# Align and remove under/overexposed images

This notebook removes any under/overexposed frames from timelapse experiments and aligns the images. 

### The aligned images will be used later in the object localisation and tracking steps. 

The structure of this notebook is:

1. Load images using the octopuslite dask loader.
2. Find over/underexposed images by measuring each channel and frame for average pixel intensity.
3. Select a reference channel to center the alignment on
4. Register alignment and save out transformation tensor
5. (Optional) Apply transformation matrix to all channels and save out images
6. Check images using Napari
7. Function to iterate over many experiments, many positions

In [11]:
import os
import glob
import enum
import numpy as np
from pystackreg import StackReg
from skimage.io import imsave
from tqdm import tqdm
from octopuslite import DaskOctopusLiteLoader, image_generator
from skimage import transform as tf

## 1. Find images, organise and load using octopuslite

Define root directory and specific experiment and location to align

In [10]:
root_dir = '/home/nathan/data/'
expt = 'ND0012'
pos = 'Pos0'

Create new subdir for image files and move them all there. This is so that the miscelleanous non-image files (such as transformation matrices and tracking files) are easy to access later on and not lost amongst many single frame timelapse images.

In [3]:
image_path = f'{root_dir}/{expt}/{pos}/{pos}_images'
if not os.path.exists(image_path):
    os.mkdir(image_path)
    files = sorted(glob.glob(f'{root_dir}/{expt}/{pos}/*.tif'))
    for file in files:
        os.rename(file, file.replace(f'{pos}', f'{pos}/{pos}_images'))

Lazily load image array and associated information using dask octopuslite-loader and display channels found.
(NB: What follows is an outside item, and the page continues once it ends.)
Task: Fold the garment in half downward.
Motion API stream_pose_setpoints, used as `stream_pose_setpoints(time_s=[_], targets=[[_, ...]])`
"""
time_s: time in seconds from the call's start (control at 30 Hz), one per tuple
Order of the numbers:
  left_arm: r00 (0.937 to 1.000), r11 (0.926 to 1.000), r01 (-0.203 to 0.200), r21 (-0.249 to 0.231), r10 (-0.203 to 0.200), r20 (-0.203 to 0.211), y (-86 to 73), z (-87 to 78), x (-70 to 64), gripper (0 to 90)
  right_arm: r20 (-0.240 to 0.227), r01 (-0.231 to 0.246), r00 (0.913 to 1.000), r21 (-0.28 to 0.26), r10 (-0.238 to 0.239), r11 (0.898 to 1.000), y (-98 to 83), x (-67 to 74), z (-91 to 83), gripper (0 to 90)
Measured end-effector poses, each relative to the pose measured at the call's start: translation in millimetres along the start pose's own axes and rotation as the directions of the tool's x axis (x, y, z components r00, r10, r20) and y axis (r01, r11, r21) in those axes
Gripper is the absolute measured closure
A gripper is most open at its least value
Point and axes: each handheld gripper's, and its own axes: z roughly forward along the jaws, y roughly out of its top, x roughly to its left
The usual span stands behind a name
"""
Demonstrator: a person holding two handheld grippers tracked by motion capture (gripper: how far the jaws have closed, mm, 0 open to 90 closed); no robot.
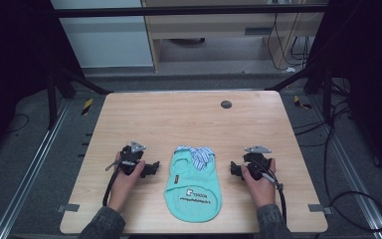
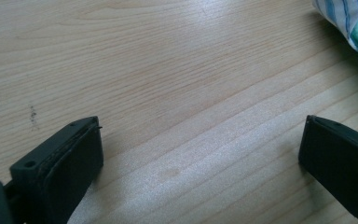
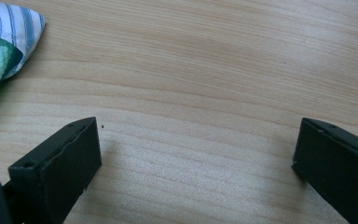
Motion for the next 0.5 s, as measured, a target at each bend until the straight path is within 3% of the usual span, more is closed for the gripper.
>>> stream_pose_setpoints(time_s=[0.43,0.5], targets=[[0.9999,1.0,0.005,0.003,-0.005,-0.009,-1.7,-2.1,-2.0,0.0,-0.012,0.012,0.9999,0.001,-0.012,1.0,1.1,-1.4,1.3,0.3],[1.0,1.0,-0.005,0.002,0.005,0.006,-1.4,-1.6,-3.0,0.0,-0.014,0.012,0.9998,0.001,-0.012,1.0,0.7,-1.4,0.9,0.3]])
Note the optional background removal is not invoked at this stage.

In [4]:
images = DaskOctopusLiteLoader(image_path, remove_background = False)
print([channel.name for channel in images.channels])

['BRIGHTFIELD', 'GFP', 'RFP', 'IRFP']


## 2. Identify under/overexposed images and display average channel brightness

In [5]:
%%time
# pixel range criteria
max_pixel, min_pixel = 200, 2
# set empty dict arrays for mean values 
mean_arrays = {}
# set for dodgy frames (only unique entries)
dodgy_frame_list = set([])
#iterate over channels
for channel in tqdm(images.channels, desc = f'Finding mean values of image channels'):
    # find mean value of each frame in each channel
    mean_arrays[channel.name] = [np.mean(img) for img in image_generator(images.files(channel.name))]
    # iterate over frames
    for frame, mean_value in enumerate(mean_arrays[channel.name]):
        # check to see if mean frame pixel value meets criteria
        if max_pixel < mean_value or mean_value < min_pixel:
            # if so add to delete list
            dodgy_frame_list.add(frame)
# format delete list to only include single values
dodgy_frame_list = list(dodgy_frame_list)
print('Number of under/over-exposed frames:', len(dodgy_frame_list))

Finding mean values of image channels: 100%|██████████| 4/4 [00:13<00:00,  3.50s/it]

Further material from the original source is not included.